Your answer must be a single number: how many lines in the records below contain the word "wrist".

+++ Data provided +++

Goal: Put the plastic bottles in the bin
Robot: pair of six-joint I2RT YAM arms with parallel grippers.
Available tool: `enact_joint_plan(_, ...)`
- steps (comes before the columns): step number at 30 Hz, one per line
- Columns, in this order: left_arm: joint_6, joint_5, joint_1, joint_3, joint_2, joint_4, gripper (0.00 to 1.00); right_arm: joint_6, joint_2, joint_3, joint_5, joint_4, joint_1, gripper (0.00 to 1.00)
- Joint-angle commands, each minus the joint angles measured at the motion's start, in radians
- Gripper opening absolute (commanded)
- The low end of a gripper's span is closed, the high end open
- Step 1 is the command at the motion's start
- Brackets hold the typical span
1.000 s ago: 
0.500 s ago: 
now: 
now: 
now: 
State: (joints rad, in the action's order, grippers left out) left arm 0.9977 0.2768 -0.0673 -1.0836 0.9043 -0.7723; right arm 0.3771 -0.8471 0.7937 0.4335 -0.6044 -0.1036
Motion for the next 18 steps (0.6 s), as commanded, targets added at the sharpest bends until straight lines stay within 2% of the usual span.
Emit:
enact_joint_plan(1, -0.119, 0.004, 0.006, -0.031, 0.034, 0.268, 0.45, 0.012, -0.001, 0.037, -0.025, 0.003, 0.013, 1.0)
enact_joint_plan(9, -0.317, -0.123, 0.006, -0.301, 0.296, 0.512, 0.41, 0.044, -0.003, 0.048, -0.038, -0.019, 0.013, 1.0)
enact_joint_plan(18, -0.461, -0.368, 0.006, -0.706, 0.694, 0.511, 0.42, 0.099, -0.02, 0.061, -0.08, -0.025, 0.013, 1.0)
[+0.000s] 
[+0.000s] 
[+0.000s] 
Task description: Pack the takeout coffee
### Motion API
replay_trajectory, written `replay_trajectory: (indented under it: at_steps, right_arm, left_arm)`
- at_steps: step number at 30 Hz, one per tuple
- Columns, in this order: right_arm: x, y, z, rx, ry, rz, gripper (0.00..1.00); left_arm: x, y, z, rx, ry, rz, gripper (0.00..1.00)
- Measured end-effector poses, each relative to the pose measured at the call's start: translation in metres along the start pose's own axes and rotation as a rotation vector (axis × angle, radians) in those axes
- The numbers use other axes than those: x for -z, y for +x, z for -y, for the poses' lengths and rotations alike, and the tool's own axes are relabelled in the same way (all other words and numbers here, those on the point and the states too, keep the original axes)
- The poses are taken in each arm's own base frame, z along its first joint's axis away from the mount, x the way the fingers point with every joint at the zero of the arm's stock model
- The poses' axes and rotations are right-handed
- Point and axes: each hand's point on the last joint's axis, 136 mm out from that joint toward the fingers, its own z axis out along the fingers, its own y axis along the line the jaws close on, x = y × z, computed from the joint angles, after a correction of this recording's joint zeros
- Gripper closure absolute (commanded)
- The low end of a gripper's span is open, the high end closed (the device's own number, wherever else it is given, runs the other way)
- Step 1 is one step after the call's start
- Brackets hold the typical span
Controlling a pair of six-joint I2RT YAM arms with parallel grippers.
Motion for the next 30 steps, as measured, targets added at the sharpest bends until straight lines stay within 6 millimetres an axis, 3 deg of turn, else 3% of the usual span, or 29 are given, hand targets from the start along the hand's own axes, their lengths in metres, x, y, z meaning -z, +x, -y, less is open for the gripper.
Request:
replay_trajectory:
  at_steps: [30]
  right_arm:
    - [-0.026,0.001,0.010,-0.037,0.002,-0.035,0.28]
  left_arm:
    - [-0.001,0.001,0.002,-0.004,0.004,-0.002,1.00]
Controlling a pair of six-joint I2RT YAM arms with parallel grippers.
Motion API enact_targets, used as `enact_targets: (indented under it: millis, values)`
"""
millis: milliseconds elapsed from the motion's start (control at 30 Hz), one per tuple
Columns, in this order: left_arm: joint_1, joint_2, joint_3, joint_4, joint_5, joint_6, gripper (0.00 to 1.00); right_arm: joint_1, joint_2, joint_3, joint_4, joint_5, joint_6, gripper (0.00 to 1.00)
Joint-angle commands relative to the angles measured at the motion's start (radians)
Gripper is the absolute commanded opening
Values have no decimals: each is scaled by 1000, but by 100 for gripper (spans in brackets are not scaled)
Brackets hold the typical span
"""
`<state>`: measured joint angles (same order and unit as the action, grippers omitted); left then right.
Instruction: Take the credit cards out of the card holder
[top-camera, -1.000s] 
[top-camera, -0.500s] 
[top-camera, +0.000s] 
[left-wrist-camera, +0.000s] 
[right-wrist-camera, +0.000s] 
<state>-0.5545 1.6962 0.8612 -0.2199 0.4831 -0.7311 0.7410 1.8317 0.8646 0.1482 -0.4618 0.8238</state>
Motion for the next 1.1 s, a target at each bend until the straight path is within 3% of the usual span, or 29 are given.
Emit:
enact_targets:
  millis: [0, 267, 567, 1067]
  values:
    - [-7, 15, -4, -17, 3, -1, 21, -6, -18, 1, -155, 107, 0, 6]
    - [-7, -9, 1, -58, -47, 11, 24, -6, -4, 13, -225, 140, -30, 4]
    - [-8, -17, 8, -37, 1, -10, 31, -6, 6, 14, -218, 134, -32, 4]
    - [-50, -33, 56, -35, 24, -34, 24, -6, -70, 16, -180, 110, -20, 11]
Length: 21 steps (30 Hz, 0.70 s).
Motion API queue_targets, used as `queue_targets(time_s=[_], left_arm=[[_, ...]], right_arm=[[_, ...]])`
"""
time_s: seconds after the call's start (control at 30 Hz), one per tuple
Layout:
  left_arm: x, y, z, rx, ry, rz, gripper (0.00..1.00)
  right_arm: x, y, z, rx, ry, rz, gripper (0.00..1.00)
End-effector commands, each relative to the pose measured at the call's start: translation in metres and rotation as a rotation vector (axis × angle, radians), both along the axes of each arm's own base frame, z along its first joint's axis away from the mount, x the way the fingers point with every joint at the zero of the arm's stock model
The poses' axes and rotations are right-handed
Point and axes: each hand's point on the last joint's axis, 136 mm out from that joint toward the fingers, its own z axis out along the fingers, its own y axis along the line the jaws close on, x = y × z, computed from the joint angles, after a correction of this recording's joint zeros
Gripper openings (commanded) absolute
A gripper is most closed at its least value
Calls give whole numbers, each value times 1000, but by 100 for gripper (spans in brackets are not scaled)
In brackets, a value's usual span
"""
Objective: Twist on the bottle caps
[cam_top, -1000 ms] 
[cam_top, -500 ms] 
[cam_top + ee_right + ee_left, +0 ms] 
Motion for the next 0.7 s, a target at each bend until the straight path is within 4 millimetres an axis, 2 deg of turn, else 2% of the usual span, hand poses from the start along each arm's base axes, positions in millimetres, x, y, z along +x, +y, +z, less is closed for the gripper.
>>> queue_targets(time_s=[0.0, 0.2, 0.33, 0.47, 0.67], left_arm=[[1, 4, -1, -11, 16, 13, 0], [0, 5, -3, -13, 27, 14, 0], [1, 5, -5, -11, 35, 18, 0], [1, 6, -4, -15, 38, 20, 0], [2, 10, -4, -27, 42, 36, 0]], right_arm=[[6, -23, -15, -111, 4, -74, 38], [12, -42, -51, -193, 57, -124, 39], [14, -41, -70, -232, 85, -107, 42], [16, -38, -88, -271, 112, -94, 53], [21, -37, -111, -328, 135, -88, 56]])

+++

Response area:
2